Examples of “patch”-level changes are:
updated geography definitions (changes in state-specific geographies impacting a small set of areas, for instance a Workforce Investment Board (WIB) or a small number of counties) (see CHANGES in V4.0.1, V4.0.2, V4.0.3 for examples)
change in North American Industry Coding System (NAICS) coding affecting only a small number of industries (see CHANGES in V4.0.2 for an example).
Switching from Standard Industrial Classification (SIC) to NAICS would have been a major version number change, changing from NAICS 1997 to 2007 - which had more significant changes, but did not fundamentally change the way the data are read in - would have been a minor version number change.
Additional revisions within a “patch”-level schema will be identified in the CHANGES.txt by date, but will not otherwise carry a different version number. Revisions are only used to correct for bugs, and to improve documentation of the schema itself, but not to change the schema.
LEHD will publish a draft version of minor or major schema changes, in order to be able to allow for comments by the community. A draft schema may also accompany beta data products, where both schema and data are published to elicit comments from the public. Draft versions do not necessarily lead to a final specification, and should be treated as work in progress.
For convenience, the latest non-draft version is accessible at http://lehd.ces.census.gov/data/schema/latest/. However, users should note that at any point in time, data published by LEHD may reference an older schema, as noted in the Usage section above. Users are strongly encouraged to reference a well-specified revision number in their programs, derived from the “version*txt” file provided with each data release.
LEHD commits to keeping a public record of all major, minor, and patch versions of the schema in an accessible, public location (currently, at http://lehd.ces.census.gov/data/schema/). Additional revisions are stored internally in code versioning systems, and can be provided upon request.
The next minor version as of the writing of this paper will be V4.1. Draft versions of V4.1 were circulated and made available since 2015 (see V4.1-draft, V4.1b-draft, V4.1c-draft, and V4.1d-draft.) Notable changes in V4.1 are the addition of J2J schema details, the expansion of QWI schema details to account for National QWI and federal worker data, the addition of variability measures (available initially in the beta National QWI data distribution only), and the addition of shape (SHP) files. Of course, these changes will be explicitly confirmed in the V4.1/CHANGES.txt file once it is finalized.

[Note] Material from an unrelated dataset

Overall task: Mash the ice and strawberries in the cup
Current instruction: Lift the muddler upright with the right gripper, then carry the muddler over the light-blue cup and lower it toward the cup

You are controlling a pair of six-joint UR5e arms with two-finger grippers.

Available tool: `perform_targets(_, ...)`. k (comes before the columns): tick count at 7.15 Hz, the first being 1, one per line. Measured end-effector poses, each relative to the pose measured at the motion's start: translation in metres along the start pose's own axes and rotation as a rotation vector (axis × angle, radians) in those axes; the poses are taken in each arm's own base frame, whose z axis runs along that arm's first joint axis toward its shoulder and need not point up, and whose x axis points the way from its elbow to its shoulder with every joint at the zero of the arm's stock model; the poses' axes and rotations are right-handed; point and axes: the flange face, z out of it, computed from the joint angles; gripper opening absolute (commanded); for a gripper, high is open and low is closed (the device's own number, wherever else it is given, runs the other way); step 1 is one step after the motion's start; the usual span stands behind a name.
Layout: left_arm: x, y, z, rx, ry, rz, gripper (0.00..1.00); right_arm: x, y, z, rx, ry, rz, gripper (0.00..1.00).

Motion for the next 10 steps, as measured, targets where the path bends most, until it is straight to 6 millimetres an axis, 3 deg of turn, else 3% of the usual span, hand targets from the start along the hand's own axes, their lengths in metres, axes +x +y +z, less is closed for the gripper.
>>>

Note that the availability of metadata on a particular data product does not convey about availability of the actual data product. In fact, in general, we strive to release the specifications of upcoming data products before the data product itself is available, to allow the user community to prepare for it.
Currently, the schema covers QWI and J2J data publications. We continue to work on expanding the schema to cover additional LEHD data publications, such as the LEHD Origin-Destination Employment Statistics (LODES).
Looking further ahead, the current schema is in format that is unique to LEHD. We consider the current schema structure to be an intermediate step towards a standards-compliant schema. LEHD continues to work towards creating a schema that is fully compliant with open data standards.